Your objective: Could you output each line below exactly as it appears, excluding any pictures?

Data listing:

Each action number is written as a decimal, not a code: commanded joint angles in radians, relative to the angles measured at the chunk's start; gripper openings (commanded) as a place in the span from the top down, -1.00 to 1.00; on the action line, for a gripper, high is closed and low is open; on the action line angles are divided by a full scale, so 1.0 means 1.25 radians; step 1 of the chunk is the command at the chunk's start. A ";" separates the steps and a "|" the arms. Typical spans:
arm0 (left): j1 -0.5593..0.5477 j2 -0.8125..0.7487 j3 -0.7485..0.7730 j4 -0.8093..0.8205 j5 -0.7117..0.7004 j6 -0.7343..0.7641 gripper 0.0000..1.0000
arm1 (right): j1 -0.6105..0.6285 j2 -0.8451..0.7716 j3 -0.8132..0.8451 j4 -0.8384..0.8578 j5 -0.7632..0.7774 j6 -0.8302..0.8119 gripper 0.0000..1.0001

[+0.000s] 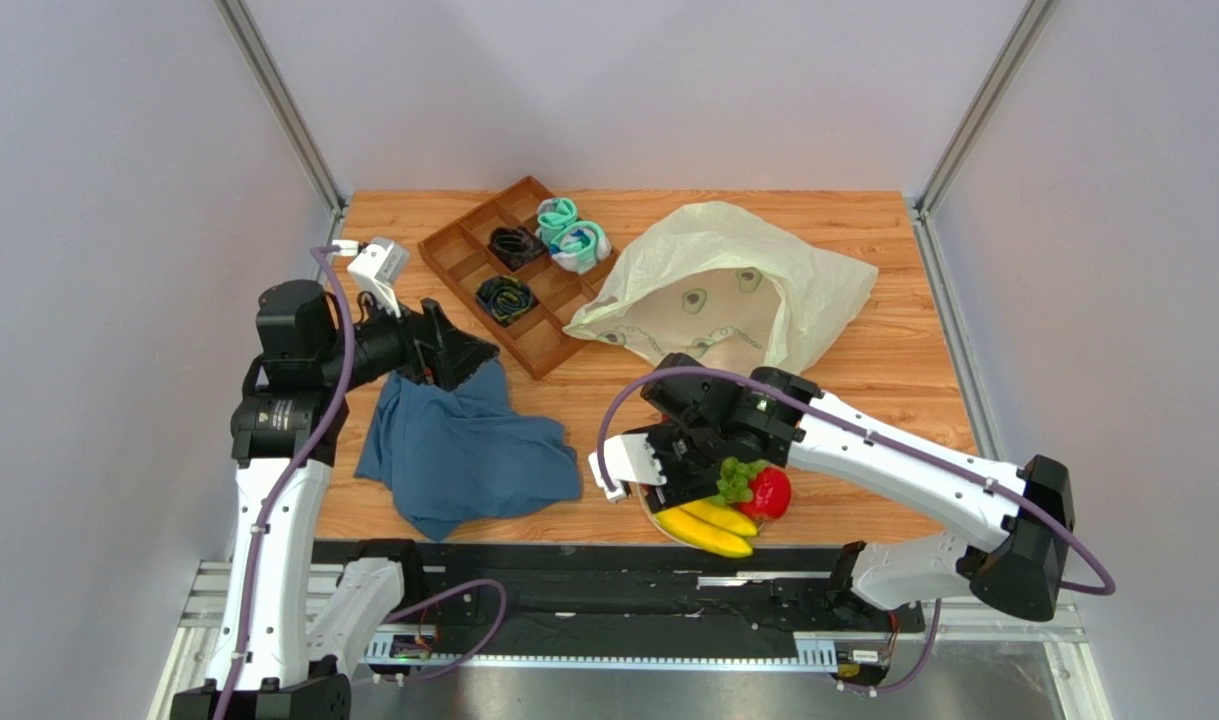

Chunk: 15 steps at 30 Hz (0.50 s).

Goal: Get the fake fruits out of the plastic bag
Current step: Place the fake fruit on the plate.

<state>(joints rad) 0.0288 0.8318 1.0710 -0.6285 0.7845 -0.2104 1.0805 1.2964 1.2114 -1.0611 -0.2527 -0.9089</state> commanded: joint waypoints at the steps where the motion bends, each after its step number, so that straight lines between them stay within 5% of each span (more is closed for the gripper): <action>1: 0.006 0.009 0.040 0.034 0.012 -0.013 -0.98 | -0.063 0.007 -0.001 0.019 0.021 0.024 0.30; 15: 0.006 0.024 0.016 0.067 0.015 -0.028 -0.98 | -0.088 0.056 -0.025 0.092 0.033 0.045 0.15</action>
<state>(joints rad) 0.0288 0.8696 1.0782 -0.5835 0.7849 -0.2314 0.9726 1.3495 1.1934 -1.0195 -0.2344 -0.8783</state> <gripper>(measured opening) 0.992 0.539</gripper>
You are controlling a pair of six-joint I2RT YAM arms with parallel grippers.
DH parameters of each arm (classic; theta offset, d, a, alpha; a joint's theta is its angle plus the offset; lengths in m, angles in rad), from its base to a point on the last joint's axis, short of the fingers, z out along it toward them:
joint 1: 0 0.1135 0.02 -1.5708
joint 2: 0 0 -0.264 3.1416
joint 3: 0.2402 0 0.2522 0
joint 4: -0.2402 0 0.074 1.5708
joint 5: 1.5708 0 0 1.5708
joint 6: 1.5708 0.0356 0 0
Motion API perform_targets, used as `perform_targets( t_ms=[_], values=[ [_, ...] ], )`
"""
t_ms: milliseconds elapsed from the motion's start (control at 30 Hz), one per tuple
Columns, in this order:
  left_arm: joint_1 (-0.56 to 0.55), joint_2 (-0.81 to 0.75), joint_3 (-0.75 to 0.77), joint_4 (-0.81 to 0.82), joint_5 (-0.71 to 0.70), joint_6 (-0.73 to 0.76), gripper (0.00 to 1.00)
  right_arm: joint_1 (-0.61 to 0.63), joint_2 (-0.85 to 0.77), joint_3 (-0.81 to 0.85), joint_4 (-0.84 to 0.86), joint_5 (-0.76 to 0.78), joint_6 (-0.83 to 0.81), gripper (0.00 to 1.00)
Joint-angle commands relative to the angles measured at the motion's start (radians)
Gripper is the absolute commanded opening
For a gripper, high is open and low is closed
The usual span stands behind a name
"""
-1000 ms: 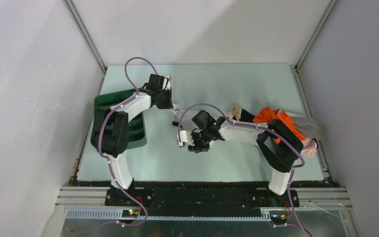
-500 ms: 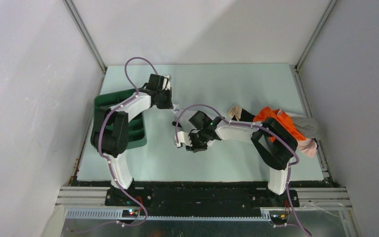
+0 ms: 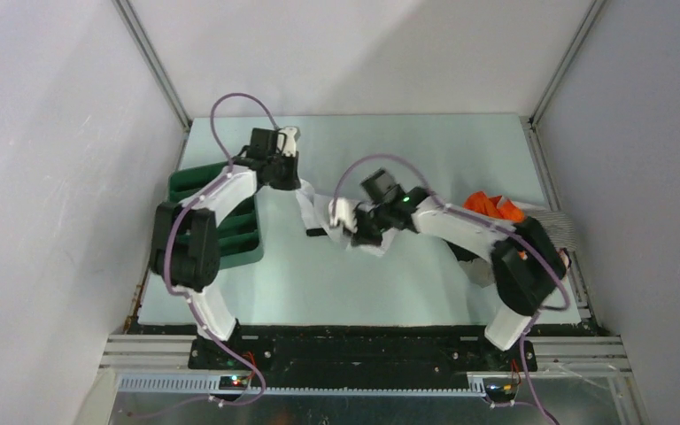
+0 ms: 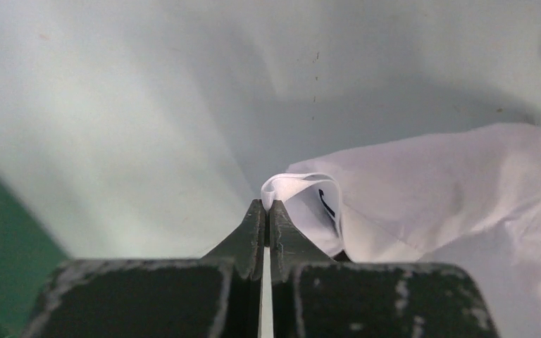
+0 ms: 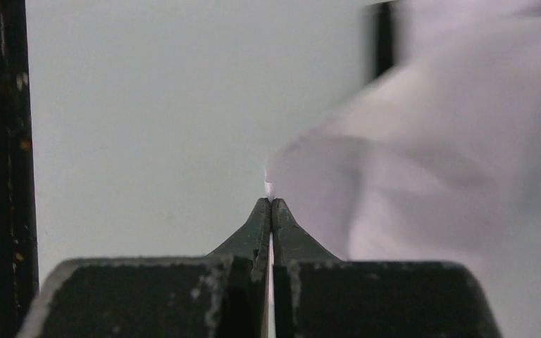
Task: Roll the underwear
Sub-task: Flatten out the underwear at the center of the board.
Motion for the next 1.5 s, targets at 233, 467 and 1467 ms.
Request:
perform_targets(
  t_ms=[233,467,1467],
  values=[
    [0.052,-0.449,-0.037,-0.086,0.361,0.241,0.00,-0.280,-0.421,0.097,0.032,-0.174,0.495,0.00],
    [-0.010,-0.655,-0.108,-0.229,0.337,0.301,0.00,-0.298,-0.613,0.005,0.029,-0.195,0.622,0.00],
    [-0.026,-0.108,-0.129,-0.041,0.003,-0.076,0.00,-0.604,-0.099,-0.126,0.379,-0.209,1.002,0.00]
  ],
)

Solution to the problem:
Each action number is written as a decimal, not a code: commanded joint angles in radians, relative to the angles measured at the chunk's start; gripper openings (commanded) as a place in the span from the top down, -1.00 to 1.00; on the action line, for a gripper, high is closed and low is open; on the action line angles are divided by a full scale, so 1.0 means 1.25 radians; step 1 of the chunk is the command at the chunk's start. A ";" separates the steps and a "|" the arms. Typical spans:
arm0 (left): j1 -0.5593..0.5477 j2 -0.8125..0.7487 j3 -0.7485..0.7730 j4 -0.8093..0.8205 j5 -0.7117..0.7004 j6 -0.7343..0.7641 gripper 0.0000..1.0000
arm1 (right): j1 -0.6105..0.6285 j2 -0.8451..0.7716 j3 -0.8132..0.8451 j4 -0.8384..0.8578 j5 -0.7632..0.7774 j6 -0.8302..0.8119 gripper 0.0000..1.0001

[+0.000s] 

Chunk: 15 steps at 30 Hz (0.50 s).

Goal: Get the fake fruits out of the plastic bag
Current step: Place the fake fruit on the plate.

<state>(joints rad) 0.0288 0.8318 1.0710 -0.6285 0.7845 -0.2104 1.0805 1.2964 1.2114 -1.0611 -0.2527 -0.9089</state> commanded: joint waypoints at the steps where the motion bends, each after its step number, so that straight lines between them stay within 5% of each span (more is closed for the gripper): <action>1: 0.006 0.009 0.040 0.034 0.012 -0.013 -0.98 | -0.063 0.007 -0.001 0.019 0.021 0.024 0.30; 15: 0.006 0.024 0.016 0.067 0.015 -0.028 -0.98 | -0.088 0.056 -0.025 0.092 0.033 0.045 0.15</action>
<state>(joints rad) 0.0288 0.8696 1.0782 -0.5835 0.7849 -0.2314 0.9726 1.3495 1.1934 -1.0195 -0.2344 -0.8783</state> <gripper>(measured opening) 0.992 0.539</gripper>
You are controlling a pair of six-joint I2RT YAM arms with parallel grippers.
DH parameters of each arm (classic; theta offset, d, a, alpha; a joint's theta is its angle plus the offset; lengths in m, angles in rad), from its base to a point on the last joint's axis, short of the fingers, z out along it toward them:
joint 1: 0 0.1135 0.02 -1.5708
joint 2: 0 0 -0.264 3.1416
joint 3: 0.2402 0 0.2522 0
joint 4: -0.2402 0 0.074 1.5708
joint 5: 1.5708 0 0 1.5708
joint 6: 1.5708 0.0356 0 0
Motion API perform_targets, used as `perform_targets( t_ms=[_], values=[ [_, ...] ], )`
"""
t_ms: milliseconds elapsed from the motion's start (control at 30 Hz), one per tuple
Columns, in this order:
  left_arm: joint_1 (-0.56 to 0.55), joint_2 (-0.81 to 0.75), joint_3 (-0.75 to 0.77), joint_4 (-0.81 to 0.82), joint_5 (-0.71 to 0.70), joint_6 (-0.73 to 0.76), gripper (0.00 to 1.00)
  right_arm: joint_1 (-0.61 to 0.63), joint_2 (-0.85 to 0.77), joint_3 (-0.81 to 0.85), joint_4 (-0.84 to 0.86), joint_5 (-0.76 to 0.78), joint_6 (-0.83 to 0.81), gripper (0.00 to 1.00)
Joint-angle commands relative to the angles measured at the motion's start (radians)
Gripper is the absolute commanded opening
For a gripper, high is open and low is closed
The usual span stands behind a name
"""
-1000 ms: 
-500 ms: 
+0 ms: 
+0 ms: 
+0 ms: 
Task: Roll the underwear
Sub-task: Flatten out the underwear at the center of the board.
Motion for the next 1.5 s, targets at 233, 467 and 1467 ms.
Request:
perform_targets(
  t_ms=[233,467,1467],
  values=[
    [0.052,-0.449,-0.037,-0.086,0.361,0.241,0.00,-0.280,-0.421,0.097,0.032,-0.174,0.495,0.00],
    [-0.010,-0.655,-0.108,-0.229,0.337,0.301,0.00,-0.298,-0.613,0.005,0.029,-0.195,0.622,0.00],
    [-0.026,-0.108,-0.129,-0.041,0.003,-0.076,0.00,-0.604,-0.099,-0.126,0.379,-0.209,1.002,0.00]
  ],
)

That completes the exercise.